I chew the larb. He'd nailed the cilantro thing—which means he'd ordered based on what he'd guessed about me.

"Obvious luxury is lazy. Real luxury makes a guest feel quality before they register cost." I gesture at the room. "Weight of marble. Light on wood. Every object earns its place."

"That's architectural thinking."

"It's capitalism. People who pay the most can already buy anything." I shrug. "They're looking for taste. Evidence someone understood before they arrived."

"How do you know what they want?"

"Because I am what they want. Luxury that makes you feel intelligent. Understood."

He looks at me over the curry. "You're explaining yourself," he says.

"Same thing."

He leans forward, elbows on his knees. Listening instead of performing.

"How did you develop that philosophy? It's not common at forty-one."

"Most people my age didn't start with nothing."

I'd meant it as a statement of fact. It comes out heavier than I'd intended.

He doesn't push. Instead he asks about staff retention rates—the lowest in the industry.

Guest return rates—the highest. The way every property knows exactly what its market is.

I talk more than I intend. The Santa Barbara lobby designed to prepare people for water before they saw it. The philosophy of elevator speed and silence.

Three years analyzing hotels before figuring out the best ones were designed by people who understood wealth shouldn't be exhausting.

I am talking about San Francisco, about the deliberately understated color palette, when my voice shifts. I am explaining my work to someone. Not in a pitch sense.

As equals. He is taking notes—not financial notes, but the kind where someone writes down what matters.

And it is terrifying. This is the thing I call Veronica Sexton about.

The gut says run. The gut says move him to a different suite.
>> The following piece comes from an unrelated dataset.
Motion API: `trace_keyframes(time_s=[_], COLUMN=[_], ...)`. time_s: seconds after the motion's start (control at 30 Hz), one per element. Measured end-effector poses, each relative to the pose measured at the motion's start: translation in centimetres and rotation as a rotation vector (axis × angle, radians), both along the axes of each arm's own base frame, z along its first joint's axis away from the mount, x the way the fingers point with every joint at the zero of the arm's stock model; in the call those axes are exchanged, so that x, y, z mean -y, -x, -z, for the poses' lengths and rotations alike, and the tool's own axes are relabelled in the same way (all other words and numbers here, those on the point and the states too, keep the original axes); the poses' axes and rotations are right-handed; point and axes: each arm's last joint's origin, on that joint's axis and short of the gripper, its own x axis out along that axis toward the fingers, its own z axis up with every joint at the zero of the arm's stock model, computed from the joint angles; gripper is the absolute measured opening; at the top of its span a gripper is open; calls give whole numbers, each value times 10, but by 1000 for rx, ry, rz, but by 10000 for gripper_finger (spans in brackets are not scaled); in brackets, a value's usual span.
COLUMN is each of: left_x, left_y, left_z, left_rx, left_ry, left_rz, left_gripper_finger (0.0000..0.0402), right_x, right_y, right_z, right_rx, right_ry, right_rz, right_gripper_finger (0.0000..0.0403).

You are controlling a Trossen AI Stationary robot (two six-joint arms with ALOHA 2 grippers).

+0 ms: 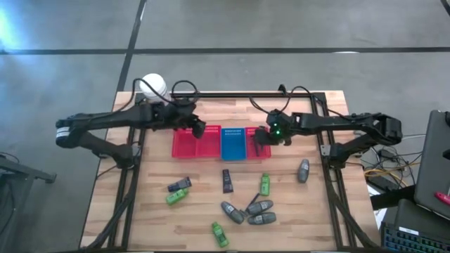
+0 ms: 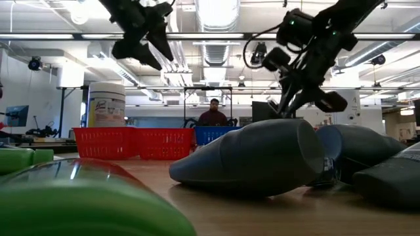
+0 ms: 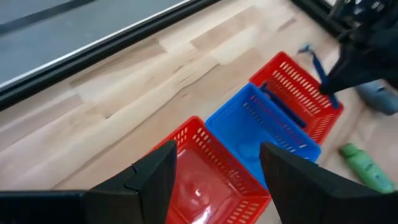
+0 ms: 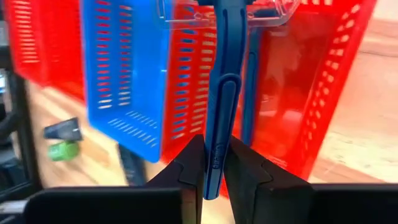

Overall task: Pick & Place Travel size toiletries
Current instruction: Put the blue razor into the right red bin, then put the blue shave cream into the blue bin

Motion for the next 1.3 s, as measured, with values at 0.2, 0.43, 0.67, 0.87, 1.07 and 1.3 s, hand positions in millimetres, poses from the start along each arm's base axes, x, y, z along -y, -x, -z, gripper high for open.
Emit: trace_keyframes(time_s=[0.2, 0.43, 0.67, 0.87, 1.07, 1.3], left_x=[-9, -6, -7, -6, -1, 19], left_y=[20, 35, 41, 43, 53, 79], left_z=[16, 27, 32, 31, 35, 60], left_rx=[-12, -10, -12, 7, -66, -431], left_ry=[9, 43, 43, 73, 113, 339], left_rz=[11, 48, 46, 74, 114, 197], left_gripper_finger=[234, 234, 234, 234, 234, 234], right_x=[2, 1, 0, -1, -3, -4], right_y=[-7, -11, -16, -14, -7, 4], right_z=[18, 20, 35, 27, 4, -24], right_rx=[-65, -58, -97, -72, 15, 109], right_ry=[-24, -71, -145, -121, -40, 118], right_rz=[6, -32, -90, -96, -123, -152], right_gripper_finger=[47, 45, 77, 114, 164, 217])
He asks about art selection. Months in each space before buying a single piece.

Understanding light patterns and guest flow. I build space around the art—around the possibility of encountering something true about themselves in exactly that moment, exactly that light.

He listens like he is memorizing it. I am explaining my entire philosophy to someone I met four hours ago. I can't stop.
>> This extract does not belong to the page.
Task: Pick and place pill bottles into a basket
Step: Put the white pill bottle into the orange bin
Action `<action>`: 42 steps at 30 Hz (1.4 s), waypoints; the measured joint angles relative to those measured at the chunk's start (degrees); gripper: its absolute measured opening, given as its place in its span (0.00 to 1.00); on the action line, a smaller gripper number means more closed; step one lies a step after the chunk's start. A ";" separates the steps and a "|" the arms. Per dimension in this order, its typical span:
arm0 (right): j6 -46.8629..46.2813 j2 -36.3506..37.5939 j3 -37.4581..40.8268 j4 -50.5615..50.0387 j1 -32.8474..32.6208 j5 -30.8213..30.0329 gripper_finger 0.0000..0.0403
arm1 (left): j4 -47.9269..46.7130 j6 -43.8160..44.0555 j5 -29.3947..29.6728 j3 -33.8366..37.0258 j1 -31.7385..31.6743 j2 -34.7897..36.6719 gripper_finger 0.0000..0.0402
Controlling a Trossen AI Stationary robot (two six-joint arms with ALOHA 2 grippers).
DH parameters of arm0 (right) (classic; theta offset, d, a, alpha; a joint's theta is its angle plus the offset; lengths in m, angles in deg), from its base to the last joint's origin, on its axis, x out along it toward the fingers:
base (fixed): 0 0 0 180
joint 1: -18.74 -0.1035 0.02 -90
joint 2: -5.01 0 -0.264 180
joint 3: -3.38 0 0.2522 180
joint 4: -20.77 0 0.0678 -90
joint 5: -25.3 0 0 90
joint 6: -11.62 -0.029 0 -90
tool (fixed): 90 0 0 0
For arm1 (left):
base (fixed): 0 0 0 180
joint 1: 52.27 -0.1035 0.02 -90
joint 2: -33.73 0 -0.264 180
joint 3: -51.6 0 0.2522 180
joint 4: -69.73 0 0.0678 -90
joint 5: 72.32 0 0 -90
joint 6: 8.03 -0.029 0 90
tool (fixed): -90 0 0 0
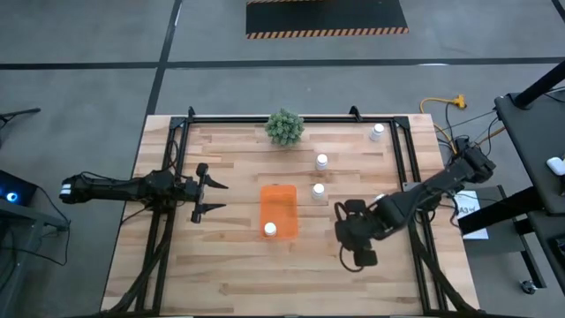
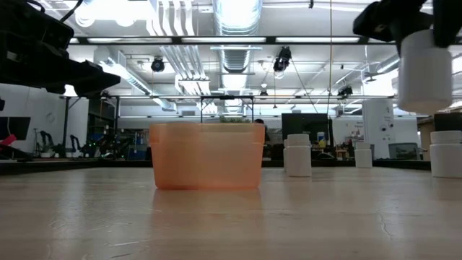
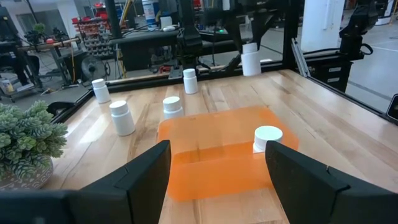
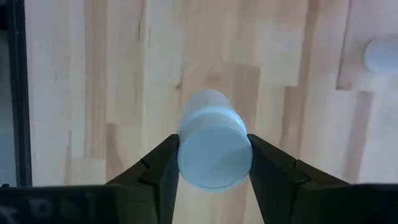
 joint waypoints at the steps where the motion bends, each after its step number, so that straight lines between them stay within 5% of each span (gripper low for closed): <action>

"You know this is complicated, right?" I say.

"The power dynamic. The audit."

He sets down his plate. "I know exactly what's at stake."

"Then you should know better."

"That doesn't make me naive. You think the complications are the problem." He holds my gaze. "But the problem is you can't control me. Can't read someone who's not trying to be read."

"That's not fair."

"But it's true."

When he hands me the drink, I'm not expecting it. He'd made it while I was talking. Just appears at my elbow with something cold, citrus-based, exactly right.
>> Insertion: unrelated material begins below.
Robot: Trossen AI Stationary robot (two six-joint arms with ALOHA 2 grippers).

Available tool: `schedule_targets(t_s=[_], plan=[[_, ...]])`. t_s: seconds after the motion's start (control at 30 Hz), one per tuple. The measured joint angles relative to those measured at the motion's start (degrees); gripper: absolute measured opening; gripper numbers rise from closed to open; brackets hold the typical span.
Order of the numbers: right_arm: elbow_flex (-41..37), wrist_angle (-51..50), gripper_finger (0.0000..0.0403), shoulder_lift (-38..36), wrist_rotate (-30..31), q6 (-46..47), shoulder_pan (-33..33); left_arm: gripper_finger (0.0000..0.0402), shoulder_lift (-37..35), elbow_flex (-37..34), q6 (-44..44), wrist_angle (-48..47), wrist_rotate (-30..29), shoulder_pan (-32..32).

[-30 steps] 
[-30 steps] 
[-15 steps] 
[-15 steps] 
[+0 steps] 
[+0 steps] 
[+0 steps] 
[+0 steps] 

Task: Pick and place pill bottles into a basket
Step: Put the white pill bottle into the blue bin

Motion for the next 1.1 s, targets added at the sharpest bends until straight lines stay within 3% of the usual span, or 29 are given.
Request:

Our fingers brush. That tiny touch goes everywhere. Twenty years of control, blown with a handshake.

"You're reading me. Cataloging like I'm a spreadsheet."

"Yes. Is that a problem?"

"It should be. I'm too old for this. For the careful construction of mutual interest."

"I'm not playing a game. You're exactly the age you're supposed to be."

"I'm going to bed," I say, standing.

He doesn't try to stop me. Just watches me leave. He's gotten what he came for.

I close the master bedroom door and stand with my back against it. My heart rate is visibly fast.

My hand comes up to my sternum. I hold it there until the racing slows.

I lie in bed in the dark and listen to him move around the suite. His footsteps on marble are distinctive—lighter than mine, more confident.

A cabinet closing. The balcony door sliding open. He is out there, looking at the city.

His cologne has already settled into the fabric. Not aggressive.

Just present. Tomorrow I won't remember what my sanctuary smelled like before him.

I could kick him out. I've established my career on making the hard play.

But I am choosing to keep him. Which makes me a liar, because it is want.

Through the wall, his voice on the phone. Low. Fragments: "—financial structure—" and "—hasn't told me yet?—"

Caleb is a threat I've let in on purpose. A problem I can't erase without admitting I've fucked up.

I'm not prepared for someone who makes me want badly enough to override everything I've built my life on.

Tomorrow I'll figure out what to do about that. When I can think clearly. When I can separate the woman I've constructed from the one lying awake wanting him closer.